Dai batteri il gelato che si scioglie più lentamente
La proteina BsIA partecipa alla formazione del biofilm batterico e potrebbe trovare un nuovo ruolo nella produzione di gelati, riducendo la quantità di grassi senza modificare il sapore
WHAAAT? Il venerdì casual della scienza – Il gelato, se temporeggiate nei mesi più caldi, si scioglie. Se è buono, dicono alcuni, si scioglie ancora più velocemente. Chi non ha almeno un ricordo del fatidico crollo del cono, sulle mani o peggio in una rovinosa caduta a terra? Un ricordo che potrebbe restare solo nel passato, dice Cait MacPhee, professoressa della School of Physics and Astronomy dell’Università di Edimburgo, che ha di recente guidato un gruppo di colleghi alla scoperta di un nuovo ingrediente alimentare, la proteina BsIA. O meglio, della sorprendente e inaspettata funzione di una nota proteina batterica, con il potenziale di rendere i gelati più resistenti e meno inclini a sciogliersi.
Insieme ai colleghi con i quali ha lavorato, MacPhee si dice estremamente entusiasta all’idea del potenziale della scoperta, che dalle materia prime utilizzate fino alla produzione potrebbe portare un’importante novità nei gelati come li conosciamo ora. “Non si tratta di un ‘Frankenstein food’”, ha commentato MacPhee ai microfoni della BBC Radio 5 Live (potete ascoltarla qui), ben consapevole del tipo di reazioni che scatena l’idea di aggiungere nel cibo che si consuma qualcosa uscito da un laboratorio, anche se stavolta in realtà è uscito dai batteri e non è di origine artificiale.

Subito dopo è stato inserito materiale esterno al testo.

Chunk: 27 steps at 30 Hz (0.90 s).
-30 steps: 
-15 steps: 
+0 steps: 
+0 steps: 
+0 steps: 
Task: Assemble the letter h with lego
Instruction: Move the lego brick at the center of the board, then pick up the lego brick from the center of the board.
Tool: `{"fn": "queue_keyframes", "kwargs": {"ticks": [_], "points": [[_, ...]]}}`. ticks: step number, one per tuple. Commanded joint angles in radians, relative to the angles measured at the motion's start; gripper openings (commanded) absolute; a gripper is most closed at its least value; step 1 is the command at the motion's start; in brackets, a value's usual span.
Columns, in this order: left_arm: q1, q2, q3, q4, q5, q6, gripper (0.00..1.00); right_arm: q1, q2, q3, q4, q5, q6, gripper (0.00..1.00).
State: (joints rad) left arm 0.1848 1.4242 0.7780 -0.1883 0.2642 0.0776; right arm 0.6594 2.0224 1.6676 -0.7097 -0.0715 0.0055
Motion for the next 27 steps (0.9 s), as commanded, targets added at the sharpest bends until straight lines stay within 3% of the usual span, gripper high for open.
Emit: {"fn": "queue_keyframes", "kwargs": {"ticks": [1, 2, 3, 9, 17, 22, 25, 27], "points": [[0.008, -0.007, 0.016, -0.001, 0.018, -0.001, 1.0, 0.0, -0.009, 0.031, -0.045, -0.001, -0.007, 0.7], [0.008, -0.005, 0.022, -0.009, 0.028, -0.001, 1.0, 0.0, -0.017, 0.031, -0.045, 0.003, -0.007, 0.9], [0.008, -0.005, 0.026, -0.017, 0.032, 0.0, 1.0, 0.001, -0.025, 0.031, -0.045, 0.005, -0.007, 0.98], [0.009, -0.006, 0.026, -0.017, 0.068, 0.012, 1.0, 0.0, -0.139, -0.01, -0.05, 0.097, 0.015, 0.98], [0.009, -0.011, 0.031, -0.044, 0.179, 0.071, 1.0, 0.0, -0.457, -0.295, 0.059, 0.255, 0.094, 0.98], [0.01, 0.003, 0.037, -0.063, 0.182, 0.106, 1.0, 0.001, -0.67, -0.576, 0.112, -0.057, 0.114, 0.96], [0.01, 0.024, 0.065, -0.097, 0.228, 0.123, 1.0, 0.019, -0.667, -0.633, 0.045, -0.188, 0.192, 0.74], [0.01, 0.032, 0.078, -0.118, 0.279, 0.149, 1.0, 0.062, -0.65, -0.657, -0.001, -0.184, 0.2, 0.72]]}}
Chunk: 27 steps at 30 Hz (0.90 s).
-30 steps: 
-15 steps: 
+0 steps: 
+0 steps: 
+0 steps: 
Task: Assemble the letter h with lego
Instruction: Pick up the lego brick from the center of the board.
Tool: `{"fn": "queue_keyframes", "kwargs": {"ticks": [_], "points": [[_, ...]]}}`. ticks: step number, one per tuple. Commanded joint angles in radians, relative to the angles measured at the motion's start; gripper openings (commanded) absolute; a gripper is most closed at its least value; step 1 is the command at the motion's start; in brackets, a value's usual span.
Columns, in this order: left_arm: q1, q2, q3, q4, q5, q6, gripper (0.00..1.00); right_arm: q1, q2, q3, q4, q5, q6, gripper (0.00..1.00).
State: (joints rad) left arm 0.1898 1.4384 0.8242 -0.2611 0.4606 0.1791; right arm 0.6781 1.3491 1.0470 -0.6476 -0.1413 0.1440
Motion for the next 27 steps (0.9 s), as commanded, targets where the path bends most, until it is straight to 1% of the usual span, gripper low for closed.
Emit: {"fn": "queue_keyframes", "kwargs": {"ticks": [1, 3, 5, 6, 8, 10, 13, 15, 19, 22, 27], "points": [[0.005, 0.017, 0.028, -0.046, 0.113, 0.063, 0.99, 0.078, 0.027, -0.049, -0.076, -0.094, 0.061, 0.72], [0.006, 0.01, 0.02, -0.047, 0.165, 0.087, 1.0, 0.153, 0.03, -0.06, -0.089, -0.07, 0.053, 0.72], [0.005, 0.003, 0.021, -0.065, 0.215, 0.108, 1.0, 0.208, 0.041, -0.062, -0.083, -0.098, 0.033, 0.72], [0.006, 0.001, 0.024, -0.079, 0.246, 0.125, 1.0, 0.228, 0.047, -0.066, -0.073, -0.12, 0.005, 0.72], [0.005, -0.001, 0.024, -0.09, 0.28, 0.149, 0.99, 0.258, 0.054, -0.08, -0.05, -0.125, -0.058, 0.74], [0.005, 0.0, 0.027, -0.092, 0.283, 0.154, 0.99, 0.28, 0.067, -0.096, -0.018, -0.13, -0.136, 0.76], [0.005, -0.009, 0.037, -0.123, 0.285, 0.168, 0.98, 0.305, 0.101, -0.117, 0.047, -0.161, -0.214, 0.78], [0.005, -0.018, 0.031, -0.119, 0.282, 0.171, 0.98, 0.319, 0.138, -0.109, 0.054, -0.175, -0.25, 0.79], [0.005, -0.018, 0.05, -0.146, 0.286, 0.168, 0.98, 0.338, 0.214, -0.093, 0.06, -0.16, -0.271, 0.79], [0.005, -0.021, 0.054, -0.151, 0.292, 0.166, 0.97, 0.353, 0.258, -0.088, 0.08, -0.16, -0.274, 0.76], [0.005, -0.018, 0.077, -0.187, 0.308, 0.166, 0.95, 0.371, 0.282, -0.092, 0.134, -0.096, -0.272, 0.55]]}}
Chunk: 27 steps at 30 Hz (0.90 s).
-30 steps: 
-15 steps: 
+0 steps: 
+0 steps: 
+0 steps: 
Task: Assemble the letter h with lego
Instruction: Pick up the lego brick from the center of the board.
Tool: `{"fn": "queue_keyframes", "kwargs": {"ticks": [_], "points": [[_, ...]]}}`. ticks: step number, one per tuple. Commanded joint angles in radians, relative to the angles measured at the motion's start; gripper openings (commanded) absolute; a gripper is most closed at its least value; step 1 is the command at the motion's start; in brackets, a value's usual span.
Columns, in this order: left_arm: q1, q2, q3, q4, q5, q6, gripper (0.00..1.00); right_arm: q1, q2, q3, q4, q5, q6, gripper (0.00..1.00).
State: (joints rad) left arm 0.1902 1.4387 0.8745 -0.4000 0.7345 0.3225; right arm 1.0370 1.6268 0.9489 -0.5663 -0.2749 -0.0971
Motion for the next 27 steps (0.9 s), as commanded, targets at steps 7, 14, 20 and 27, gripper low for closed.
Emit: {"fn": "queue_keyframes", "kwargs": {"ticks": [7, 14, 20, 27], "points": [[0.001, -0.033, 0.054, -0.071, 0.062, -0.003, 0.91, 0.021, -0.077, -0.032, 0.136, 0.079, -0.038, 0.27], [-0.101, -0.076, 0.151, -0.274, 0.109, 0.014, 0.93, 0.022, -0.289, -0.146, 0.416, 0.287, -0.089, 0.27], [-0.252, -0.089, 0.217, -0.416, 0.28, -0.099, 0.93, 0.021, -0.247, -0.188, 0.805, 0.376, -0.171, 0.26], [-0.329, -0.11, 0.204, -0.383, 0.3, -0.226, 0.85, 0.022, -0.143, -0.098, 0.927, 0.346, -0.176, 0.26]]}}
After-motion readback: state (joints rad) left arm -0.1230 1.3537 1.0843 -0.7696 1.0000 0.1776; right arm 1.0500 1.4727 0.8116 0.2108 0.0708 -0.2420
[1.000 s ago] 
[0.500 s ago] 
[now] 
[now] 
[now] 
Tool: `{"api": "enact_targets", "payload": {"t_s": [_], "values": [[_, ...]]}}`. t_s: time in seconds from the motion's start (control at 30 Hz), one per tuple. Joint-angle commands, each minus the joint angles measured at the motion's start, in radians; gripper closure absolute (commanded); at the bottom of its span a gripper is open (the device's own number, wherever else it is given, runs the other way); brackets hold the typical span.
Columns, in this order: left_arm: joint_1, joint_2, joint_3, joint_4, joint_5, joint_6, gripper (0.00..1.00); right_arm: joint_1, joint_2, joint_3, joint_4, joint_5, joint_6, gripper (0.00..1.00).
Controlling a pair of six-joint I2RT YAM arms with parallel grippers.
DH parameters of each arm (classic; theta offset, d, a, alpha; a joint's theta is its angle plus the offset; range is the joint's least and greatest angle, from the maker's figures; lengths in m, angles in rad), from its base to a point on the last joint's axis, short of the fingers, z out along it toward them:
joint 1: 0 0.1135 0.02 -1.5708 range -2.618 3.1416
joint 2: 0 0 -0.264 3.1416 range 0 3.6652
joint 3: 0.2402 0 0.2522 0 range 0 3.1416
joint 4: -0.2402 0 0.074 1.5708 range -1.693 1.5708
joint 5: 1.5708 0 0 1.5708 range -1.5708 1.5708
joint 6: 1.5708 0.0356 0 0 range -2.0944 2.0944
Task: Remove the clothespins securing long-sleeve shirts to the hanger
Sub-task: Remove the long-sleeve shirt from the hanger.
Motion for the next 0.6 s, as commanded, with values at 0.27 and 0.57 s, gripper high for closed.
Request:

“La proteina è già naturalmente presente nella catena alimentare”, continua a spiegare la scienziata, “viene usata per far fermentare alcuni cibi. Utilizzandola possiamo sostituire alcuni dei grassi utilizzati per stabilizzare le miscele di acqua e olii”, e per mantenere l’aria intrappolata più a lungo nel gelato. Il gusto, aggiunge, non dovrebbe cambiare affatto.
La proteina contribuisce a unire aria, grassi e acqua contenuti nel gelato, conferendogli una consistenza molto morbida e aiutando allo stesso tempo a prevenire la formazione di cristalli di ghiaccio. Quegli stessi cristalli che, se sono piccoli e dispersi in modo “omogeneo” nel gelato, ci permettono di gustarlo apprezzandone il gusto appieno, senza quella spiacevole sensazione di lingua anestetizzata e freddo estremo, che rovinano l’esperienza oltre a procurarci dolorose fitte alla testa. Il famoso mal di testa da gelato.
Tra quanto potremmo veder arrivare sul mercato gelati di questo tipo? Dai tre ai cinque anni, stimano i ricercatori (e su questo staremo a vedere), che hanno sviluppato un metodo per produrre la proteina sfruttando i batteri. Nei batteri della specie Bacillus subtilis, ad esempio, questa idrofobina partecipa alla formazione del biofilm, l’aggregato di cellule batteriche che aderiscono a una superficie e producono, a scopo protettivo, una matrice polimerica.
Un altro aspetto interessante, soprattutto per quei mesi dell’anno in cui spesso per fronteggiare il caldo ci si sente suggerire di “sostituire un pasto ogni tanto con una coppa di gelato”, è che BsIa permetterebbe di produrre gelati con livelli inferiori di grassi saturi. E meno calorie. Secondo MacPhee queste caratteristiche la rendono un’ottima candidata per entrare a far parte degli ingredienti di altri prodotti alimentari come salse (per esempio la maionese) e mousse, intervenendo sul contenuto di grassi ma non sul sapore cui siamo abituati.
I benefici nello scegliere di utilizzarla per la produzione riguarderebbero non solo il risultato finale ma tutta la filiera che porta il gelato da dove lo si produce a dove noi andiamo ad acquistarci il cono durante l’estate: verrebbe ridotta la necessità di mantenere il prodotto congelato a temperature molto basse (tagliando così anche i consumi energetici) sia per conservarlo in loco sia per trasportarlo fino ai punti vendita. A tra tre/cinque anni dunque, con il gelato-biofilm.